[[ PROVIDED DATA open ]]

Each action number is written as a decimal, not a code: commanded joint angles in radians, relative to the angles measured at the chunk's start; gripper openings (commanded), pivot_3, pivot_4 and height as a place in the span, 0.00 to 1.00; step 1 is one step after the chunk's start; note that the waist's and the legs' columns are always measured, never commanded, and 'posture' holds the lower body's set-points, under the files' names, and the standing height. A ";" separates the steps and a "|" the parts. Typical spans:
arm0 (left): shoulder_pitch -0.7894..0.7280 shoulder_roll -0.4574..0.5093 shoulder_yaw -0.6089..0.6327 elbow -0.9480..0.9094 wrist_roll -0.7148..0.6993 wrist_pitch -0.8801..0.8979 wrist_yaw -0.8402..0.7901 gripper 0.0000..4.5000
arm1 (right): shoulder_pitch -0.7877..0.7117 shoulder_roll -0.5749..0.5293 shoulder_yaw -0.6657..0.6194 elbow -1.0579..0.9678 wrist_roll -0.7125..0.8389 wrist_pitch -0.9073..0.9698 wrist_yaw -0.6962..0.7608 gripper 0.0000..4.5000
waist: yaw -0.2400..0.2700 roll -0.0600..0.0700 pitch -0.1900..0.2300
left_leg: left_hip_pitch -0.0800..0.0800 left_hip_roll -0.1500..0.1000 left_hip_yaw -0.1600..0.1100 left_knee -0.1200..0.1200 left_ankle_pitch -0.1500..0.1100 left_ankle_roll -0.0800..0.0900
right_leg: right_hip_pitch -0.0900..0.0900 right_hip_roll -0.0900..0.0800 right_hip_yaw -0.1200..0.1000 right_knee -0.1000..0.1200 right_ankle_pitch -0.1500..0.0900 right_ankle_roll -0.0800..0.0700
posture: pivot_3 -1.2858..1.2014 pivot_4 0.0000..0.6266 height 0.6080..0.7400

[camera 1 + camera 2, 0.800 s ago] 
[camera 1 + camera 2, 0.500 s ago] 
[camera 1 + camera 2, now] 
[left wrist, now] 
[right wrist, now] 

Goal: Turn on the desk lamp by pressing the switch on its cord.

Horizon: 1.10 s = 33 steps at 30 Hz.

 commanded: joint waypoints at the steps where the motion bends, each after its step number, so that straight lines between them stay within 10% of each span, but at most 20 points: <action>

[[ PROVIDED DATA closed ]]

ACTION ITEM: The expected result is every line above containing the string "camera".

WRITTEN SOLUTION:
[camera 1 + camera 2, 0.800 s ago] 
[camera 1 + camera 2, 0.500 s ago] 
[camera 1 + camera 2, now] 

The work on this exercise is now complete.